[Data extracted from a collection]
________________________

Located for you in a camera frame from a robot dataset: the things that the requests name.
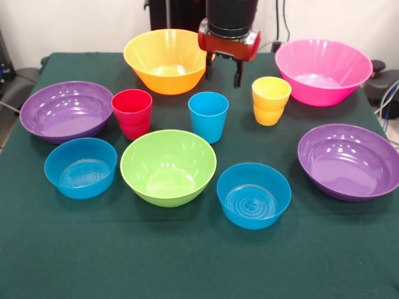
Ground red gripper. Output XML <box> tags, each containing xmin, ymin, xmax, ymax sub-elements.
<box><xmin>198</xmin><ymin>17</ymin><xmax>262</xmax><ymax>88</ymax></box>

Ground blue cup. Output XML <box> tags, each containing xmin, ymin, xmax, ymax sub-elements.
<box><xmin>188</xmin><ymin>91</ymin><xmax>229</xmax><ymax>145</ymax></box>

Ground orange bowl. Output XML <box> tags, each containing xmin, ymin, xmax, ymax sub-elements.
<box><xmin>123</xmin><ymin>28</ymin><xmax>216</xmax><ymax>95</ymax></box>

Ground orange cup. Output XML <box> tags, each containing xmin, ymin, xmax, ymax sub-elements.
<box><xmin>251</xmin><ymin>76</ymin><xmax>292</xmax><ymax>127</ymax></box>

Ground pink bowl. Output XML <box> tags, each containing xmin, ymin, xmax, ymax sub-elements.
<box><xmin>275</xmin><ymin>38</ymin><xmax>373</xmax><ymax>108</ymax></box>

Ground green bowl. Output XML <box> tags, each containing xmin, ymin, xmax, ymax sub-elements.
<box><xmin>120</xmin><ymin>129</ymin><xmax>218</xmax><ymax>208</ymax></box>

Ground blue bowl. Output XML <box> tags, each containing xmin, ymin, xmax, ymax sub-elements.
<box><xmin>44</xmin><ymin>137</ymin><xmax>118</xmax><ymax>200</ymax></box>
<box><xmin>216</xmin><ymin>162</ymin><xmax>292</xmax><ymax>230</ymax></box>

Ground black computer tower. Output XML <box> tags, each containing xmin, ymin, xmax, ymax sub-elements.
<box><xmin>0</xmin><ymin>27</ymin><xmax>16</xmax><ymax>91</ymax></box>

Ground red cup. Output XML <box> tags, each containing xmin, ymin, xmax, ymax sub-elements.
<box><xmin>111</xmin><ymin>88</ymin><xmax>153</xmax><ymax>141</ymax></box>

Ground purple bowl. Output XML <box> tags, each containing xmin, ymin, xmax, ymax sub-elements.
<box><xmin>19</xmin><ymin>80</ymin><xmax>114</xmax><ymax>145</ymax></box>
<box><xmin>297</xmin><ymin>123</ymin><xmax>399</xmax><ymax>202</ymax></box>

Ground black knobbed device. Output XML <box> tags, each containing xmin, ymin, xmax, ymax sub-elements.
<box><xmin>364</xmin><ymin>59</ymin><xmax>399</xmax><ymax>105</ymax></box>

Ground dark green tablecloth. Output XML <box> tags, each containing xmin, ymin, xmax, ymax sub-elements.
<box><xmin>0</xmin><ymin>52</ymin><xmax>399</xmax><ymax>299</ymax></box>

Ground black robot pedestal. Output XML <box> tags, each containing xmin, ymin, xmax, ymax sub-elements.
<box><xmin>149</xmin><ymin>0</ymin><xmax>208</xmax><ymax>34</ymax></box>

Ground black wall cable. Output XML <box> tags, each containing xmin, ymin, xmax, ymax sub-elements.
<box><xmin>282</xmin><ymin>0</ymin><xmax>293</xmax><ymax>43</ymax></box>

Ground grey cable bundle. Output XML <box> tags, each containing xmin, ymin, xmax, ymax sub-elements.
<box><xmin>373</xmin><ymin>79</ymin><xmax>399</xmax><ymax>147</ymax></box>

________________________

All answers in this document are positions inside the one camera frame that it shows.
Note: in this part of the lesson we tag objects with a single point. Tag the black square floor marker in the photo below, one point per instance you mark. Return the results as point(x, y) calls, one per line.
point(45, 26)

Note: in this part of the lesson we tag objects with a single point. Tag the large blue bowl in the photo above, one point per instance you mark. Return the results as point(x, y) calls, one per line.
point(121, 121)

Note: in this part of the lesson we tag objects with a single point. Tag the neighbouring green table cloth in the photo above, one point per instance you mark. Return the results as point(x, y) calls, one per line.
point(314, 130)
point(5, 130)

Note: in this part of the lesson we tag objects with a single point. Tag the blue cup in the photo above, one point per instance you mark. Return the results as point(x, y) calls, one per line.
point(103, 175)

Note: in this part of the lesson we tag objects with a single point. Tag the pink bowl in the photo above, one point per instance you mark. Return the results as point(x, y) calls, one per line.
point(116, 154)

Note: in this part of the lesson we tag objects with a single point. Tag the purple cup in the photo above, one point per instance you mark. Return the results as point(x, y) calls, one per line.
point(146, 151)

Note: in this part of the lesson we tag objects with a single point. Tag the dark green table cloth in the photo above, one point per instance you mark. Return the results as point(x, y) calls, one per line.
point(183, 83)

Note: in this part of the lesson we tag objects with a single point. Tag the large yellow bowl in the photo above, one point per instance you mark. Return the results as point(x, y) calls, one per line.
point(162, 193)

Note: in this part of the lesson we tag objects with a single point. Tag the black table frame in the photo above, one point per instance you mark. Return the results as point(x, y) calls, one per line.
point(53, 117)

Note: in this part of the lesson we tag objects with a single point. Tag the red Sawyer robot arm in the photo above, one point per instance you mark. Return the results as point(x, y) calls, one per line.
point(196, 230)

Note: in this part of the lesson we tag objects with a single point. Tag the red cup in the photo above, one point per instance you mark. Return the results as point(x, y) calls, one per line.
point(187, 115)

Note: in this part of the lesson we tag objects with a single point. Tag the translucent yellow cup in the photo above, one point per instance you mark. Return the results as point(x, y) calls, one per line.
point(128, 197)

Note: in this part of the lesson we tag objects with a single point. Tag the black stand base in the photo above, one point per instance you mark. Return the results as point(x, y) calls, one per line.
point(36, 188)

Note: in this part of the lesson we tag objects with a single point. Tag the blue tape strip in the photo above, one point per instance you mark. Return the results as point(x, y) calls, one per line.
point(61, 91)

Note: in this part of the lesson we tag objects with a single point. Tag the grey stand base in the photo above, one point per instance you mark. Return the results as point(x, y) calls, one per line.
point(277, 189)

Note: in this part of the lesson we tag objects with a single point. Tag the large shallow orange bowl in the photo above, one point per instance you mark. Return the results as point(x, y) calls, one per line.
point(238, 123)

________________________

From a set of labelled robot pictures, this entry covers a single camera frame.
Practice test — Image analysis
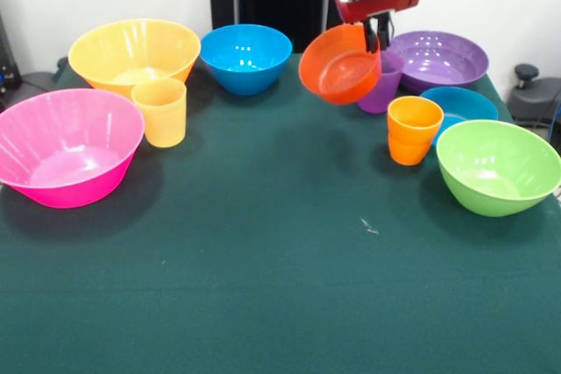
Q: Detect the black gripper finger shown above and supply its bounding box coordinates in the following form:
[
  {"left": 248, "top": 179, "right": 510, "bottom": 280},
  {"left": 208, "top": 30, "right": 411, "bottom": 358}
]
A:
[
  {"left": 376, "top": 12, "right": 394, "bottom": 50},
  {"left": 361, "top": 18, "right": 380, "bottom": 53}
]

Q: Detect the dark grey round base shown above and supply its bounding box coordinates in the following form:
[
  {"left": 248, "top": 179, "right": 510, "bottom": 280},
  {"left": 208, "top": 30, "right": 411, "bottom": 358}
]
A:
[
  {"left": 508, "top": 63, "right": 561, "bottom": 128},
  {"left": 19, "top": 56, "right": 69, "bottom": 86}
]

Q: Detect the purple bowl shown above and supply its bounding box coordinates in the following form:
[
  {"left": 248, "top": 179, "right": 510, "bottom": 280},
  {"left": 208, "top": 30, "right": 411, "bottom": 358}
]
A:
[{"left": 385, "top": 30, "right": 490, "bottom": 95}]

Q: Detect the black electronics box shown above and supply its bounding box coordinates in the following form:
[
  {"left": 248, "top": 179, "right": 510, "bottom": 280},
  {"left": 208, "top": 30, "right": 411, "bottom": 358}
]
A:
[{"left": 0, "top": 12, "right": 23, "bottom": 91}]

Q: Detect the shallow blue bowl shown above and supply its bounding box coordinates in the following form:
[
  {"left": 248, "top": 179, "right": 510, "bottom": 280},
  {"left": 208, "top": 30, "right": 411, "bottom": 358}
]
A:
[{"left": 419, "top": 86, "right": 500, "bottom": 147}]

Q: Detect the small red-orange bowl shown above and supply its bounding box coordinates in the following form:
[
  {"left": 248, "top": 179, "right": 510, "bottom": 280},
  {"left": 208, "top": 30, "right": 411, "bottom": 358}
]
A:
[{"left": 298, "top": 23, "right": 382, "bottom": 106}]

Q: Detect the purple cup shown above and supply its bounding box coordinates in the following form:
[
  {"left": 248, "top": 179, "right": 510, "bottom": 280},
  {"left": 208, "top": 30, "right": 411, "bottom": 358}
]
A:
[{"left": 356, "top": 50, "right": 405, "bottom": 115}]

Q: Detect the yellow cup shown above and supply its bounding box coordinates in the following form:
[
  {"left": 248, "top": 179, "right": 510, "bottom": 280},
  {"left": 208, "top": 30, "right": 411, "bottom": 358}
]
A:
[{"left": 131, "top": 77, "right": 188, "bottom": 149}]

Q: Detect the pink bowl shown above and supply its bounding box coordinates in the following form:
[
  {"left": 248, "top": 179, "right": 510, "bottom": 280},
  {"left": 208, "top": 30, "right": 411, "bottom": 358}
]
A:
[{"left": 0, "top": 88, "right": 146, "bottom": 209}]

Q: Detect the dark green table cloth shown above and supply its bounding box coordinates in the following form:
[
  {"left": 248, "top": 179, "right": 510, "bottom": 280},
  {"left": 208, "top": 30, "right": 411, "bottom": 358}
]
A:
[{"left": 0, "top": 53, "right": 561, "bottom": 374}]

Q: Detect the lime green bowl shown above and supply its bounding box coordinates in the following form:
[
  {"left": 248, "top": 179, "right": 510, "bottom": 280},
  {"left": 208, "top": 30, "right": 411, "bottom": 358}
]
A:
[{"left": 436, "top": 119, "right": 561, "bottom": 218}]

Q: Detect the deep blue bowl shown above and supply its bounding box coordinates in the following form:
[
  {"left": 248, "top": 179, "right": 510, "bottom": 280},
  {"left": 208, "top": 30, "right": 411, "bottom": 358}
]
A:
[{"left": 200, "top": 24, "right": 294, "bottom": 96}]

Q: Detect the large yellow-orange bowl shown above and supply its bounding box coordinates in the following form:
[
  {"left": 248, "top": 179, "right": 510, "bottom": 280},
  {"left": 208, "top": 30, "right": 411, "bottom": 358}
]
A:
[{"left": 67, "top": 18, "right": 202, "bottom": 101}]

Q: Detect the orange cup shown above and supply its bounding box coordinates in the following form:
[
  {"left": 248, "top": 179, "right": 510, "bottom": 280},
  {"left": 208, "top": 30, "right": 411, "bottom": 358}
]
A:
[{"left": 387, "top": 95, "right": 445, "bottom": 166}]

________________________

What needs to be done
Work out how many lines of the records contain "camera", and reply with the number alone.

Output
3